Analysis: The arrangement was examined as a whole and its predominant character was found to be the provision of telecom bandwidth service through the service provider's own network and infrastructure. The use of words such as rental or monthly rental was held not decisive. The applicant did not obtain possession, control, or a right to operate the equipment, and merely enjoyed the facility created by the provider. The expressions "use" and "right to use" were held to require more than availing of a service; they contemplate some real deployment or control of the equipment by the customer. The suggested "secret process" theory was also rejected because no secret process was shown to be involved.
Conclusion: The payments were not royalty under Article 12(3) of the Treaty or Explanation 2 to section 9(1)(vi) of the Income-tax Act, 1961.
Issue (ii): Whether the same payments were fees for included services under the Treaty.

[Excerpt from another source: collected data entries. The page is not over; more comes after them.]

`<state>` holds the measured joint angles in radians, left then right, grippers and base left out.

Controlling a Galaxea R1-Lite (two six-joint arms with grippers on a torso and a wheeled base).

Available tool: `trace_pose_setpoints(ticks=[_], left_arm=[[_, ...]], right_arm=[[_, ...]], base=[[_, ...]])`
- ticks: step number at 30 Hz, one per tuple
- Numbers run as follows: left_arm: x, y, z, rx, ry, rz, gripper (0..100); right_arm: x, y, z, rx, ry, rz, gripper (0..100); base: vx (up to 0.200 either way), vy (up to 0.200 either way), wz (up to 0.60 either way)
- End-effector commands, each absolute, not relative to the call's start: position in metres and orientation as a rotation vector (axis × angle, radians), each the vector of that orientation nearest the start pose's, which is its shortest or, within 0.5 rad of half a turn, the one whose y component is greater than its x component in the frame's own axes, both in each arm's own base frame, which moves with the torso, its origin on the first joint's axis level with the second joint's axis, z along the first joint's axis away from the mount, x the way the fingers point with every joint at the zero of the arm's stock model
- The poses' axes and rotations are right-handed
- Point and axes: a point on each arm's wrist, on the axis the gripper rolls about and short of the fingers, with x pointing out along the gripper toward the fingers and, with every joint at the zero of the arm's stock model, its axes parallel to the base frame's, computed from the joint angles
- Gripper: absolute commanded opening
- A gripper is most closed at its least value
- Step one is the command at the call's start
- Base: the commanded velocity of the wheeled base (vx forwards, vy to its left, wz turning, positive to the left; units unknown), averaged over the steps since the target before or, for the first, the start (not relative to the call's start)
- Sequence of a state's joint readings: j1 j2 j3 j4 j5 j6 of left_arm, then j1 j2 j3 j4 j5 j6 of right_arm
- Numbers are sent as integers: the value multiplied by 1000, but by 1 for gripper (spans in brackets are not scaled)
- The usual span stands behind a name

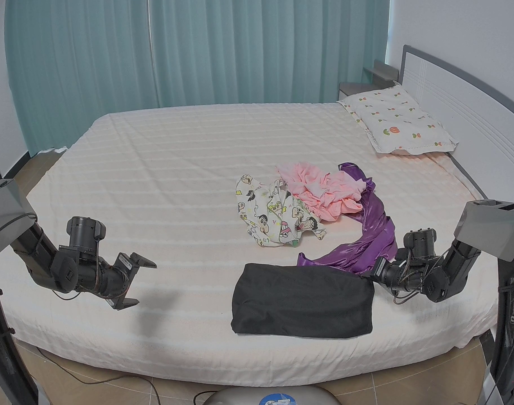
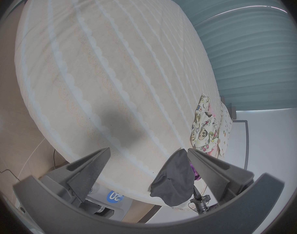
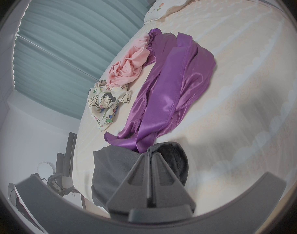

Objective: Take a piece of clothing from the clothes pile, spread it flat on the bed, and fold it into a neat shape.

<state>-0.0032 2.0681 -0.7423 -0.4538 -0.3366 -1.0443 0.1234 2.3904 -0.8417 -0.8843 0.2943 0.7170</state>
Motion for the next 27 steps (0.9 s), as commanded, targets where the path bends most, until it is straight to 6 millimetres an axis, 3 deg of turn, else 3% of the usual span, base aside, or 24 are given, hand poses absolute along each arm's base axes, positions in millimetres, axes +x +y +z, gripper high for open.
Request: trace_pose_setpoints(ticks=[1,11,12,18,23,27], left_arm=[[324,-8,35,-1111,960,166,100],[324,-8,35,-1112,961,164,100],[324,-8,35,-1112,961,164,100],[324,-8,34,-1113,962,166,100],[325,-9,35,-1115,961,167,100],[324,-9,34,-1112,961,165,100]], right_arm=[[378,51,-25,748,757,140,0],[379,46,-20,773,731,104,0],[378,46,-19,768,735,93,100],[366,44,-10,714,736,106,100],[344,40,-22,550,792,153,100],[334,42,-23,518,797,194,100]], base=[[0,0,0],[0,0,0],[0,0,0],[0,0,0],[0,0,0],[-150,0,0]])
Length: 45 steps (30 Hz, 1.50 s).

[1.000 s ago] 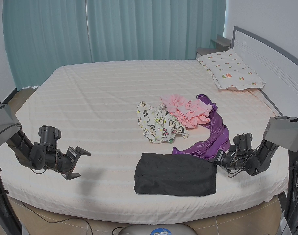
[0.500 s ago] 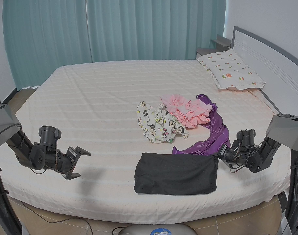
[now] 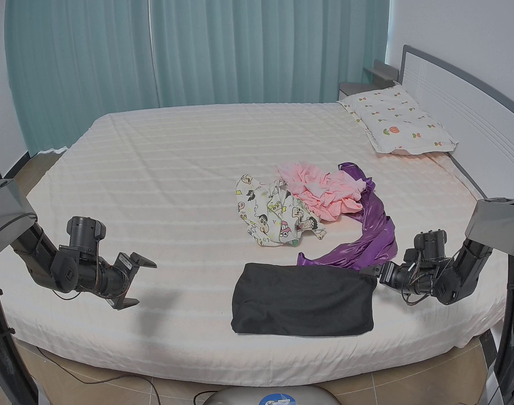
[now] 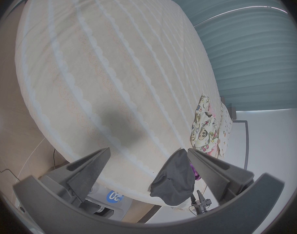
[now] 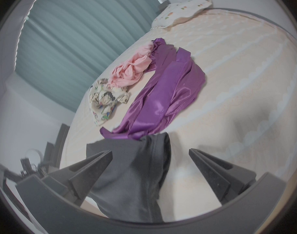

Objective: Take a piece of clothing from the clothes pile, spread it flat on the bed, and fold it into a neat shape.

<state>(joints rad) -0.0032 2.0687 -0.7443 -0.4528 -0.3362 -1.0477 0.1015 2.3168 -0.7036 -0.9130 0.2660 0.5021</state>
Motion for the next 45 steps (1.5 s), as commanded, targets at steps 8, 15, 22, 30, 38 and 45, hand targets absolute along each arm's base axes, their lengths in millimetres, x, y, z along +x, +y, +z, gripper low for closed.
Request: trace_pose_setpoints(ticks=[8,15,22,30,38,45], left_arm=[[324,-9,34,-1109,961,164,100],[325,-10,32,-1100,959,181,100],[325,-11,32,-1097,959,183,100],[325,-11,32,-1097,959,183,100],[325,-11,32,-1097,959,183,100],[325,-11,32,-1097,959,183,100]], right_arm=[[315,44,-28,534,851,322,100],[309,54,-39,471,891,368,100],[309,63,-45,456,908,382,0],[296,61,-36,440,922,378,0],[291,57,-36,408,925,382,0],[286,48,-35,378,945,372,0]], base=[[0,0,0],[0,0,0],[0,0,0],[0,0,0],[0,0,0],[0,0,0]])
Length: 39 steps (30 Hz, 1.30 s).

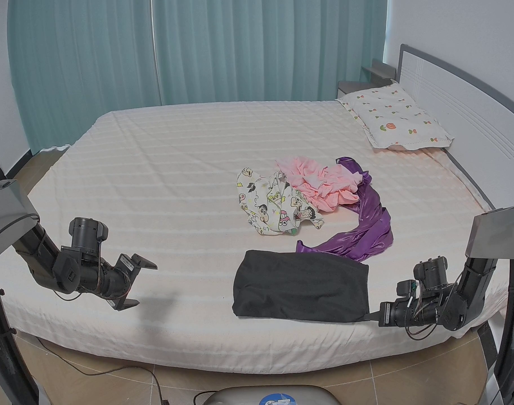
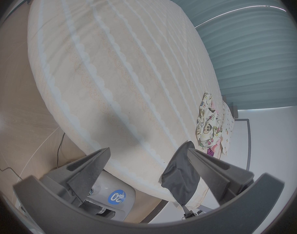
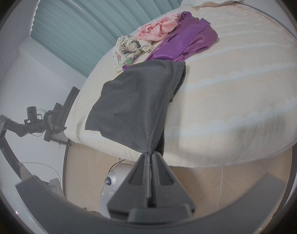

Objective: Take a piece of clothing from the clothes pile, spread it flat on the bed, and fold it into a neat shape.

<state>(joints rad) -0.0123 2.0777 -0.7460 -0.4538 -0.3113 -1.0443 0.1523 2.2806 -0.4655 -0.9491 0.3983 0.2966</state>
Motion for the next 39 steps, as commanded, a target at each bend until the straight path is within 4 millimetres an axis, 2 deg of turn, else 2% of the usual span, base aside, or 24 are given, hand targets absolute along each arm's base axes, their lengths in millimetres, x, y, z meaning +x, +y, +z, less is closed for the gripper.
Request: trace_pose_setpoints(ticks=[1,12,13,18,21,26,27,30,31,32,34,39], left_arm=[[325,-11,32,-1097,959,183,100],[325,-11,32,-1097,959,183,100],[325,-11,32,-1097,959,183,100],[325,-11,32,-1100,959,185,100],[325,-11,32,-1098,959,184,100],[325,-11,32,-1098,959,184,100],[325,-11,32,-1098,959,184,100],[325,-11,32,-1098,958,185,100],[325,-11,32,-1098,958,185,100],[325,-10,32,-1099,957,186,100],[325,-11,32,-1099,958,186,100],[325,-11,32,-1102,958,187,100]], right_arm=[[286,47,-36,375,949,370,0],[283,45,-37,343,970,377,0],[283,45,-36,343,969,377,100],[284,44,-35,343,959,376,100],[292,40,-24,362,901,370,100],[322,33,-9,504,807,303,100],[339,33,-6,587,776,268,100],[372,33,-14,681,717,160,100],[373,34,-14,683,717,154,100],[392,36,-23,700,673,87,100],[407,40,-33,700,637,20,100],[414,46,-41,689,627,-11,100]], base=[[0,0,0],[0,0,0],[0,0,0],[0,0,0],[0,0,0],[0,0,0],[0,0,0],[0,0,0],[0,0,0],[0,0,0],[0,0,0],[0,0,0]])
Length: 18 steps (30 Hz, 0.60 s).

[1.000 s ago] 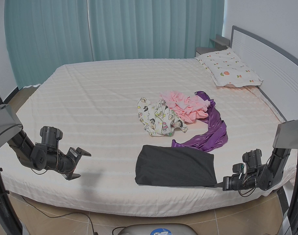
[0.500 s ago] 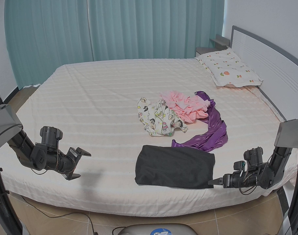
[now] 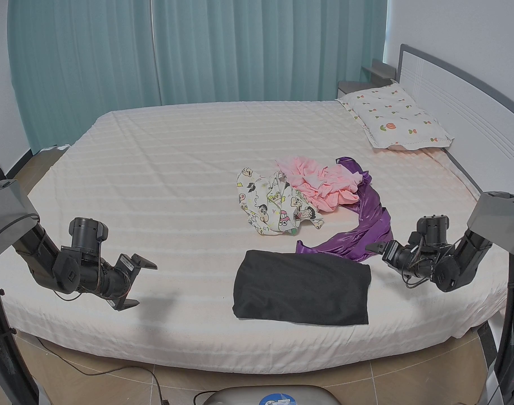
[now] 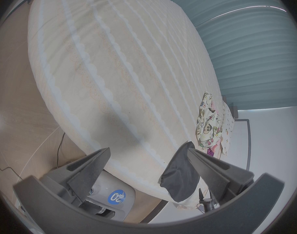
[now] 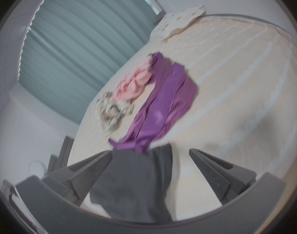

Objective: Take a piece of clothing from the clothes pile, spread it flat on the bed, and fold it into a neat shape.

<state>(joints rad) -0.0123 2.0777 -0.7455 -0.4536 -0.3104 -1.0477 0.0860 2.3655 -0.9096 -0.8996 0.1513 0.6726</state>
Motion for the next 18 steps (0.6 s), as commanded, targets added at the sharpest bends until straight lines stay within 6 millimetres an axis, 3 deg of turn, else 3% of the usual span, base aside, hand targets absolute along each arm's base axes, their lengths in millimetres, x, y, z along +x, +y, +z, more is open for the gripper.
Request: trace_pose_setpoints(ticks=[1,5,11,18], left_arm=[[325,-10,33,-1103,956,188,100],[325,-10,34,-1108,952,190,100],[325,-10,34,-1113,952,193,100],[325,-11,33,-1111,954,192,100]], right_arm=[[414,46,-40,693,626,-10,100],[422,52,-45,713,616,-12,100],[426,53,-45,725,602,-18,100],[435,54,-45,785,582,-30,100]], base=[[0,0,0],[0,0,0],[200,0,0],[0,0,0]])
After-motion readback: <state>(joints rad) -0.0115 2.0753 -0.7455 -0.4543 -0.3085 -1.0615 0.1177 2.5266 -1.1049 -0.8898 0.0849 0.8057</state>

Analysis: The Treaty required technical knowledge, experience, skill, know-how, or processes to be made available to the recipient so that the recipient could apply the technology independently. The bandwidth arrangement did not transfer any such technology or enable the applicant to perform the service itself. The service remained a commercially supplied connectivity facility, not a transfer of technical know-how.
Conclusion: The payments were not fees for included services under Article 12(4) of the Treaty.
Issue (iii): Whether the exception for royalty or technical fees paid for earning income from a source outside India was available.
Analysis: The applicant's operations and revenue-generating activities were carried on in India, and the mere fact that the customers were outside India did not make the source of income foreign. The telecommunication facility was not shown to be used solely for earning income from a source outside India. The source of income was held to be located in India on the facts presented.
Conclusion: The exception in section 9(1)(vi)(b) and section 9(1)(vii)(b) was not available to the applicant.
Issue (iv): Whether the question of permanent establishment was established on the material before the Authority.
Analysis: The material on record was incomplete and the applicant was unable to furnish sufficient information regarding the inter-se arrangements and the actual infrastructure in India. The Authority therefore declined to record a finding on existence of a permanent establishment and left the question for determination in appropriate proceedings.
Conclusion: The issue of permanent establishment was left open.
Final Conclusion: The ruling is substantially favourable to the applicant on the core characterization of the payments as non-royalty and non-FIS, but the statutory source exception was denied and the permanent establishment issue was not finally determined.
Ratio Decidendi: Consideration paid for a telecom connectivity facility supplied through the provider's own network is not royalty unless the recipient acquires possession, control, or a real right to use the equipment, and the Treaty's included-services clause is attracted only when technical knowledge or skill is made available to the recipient for independent application.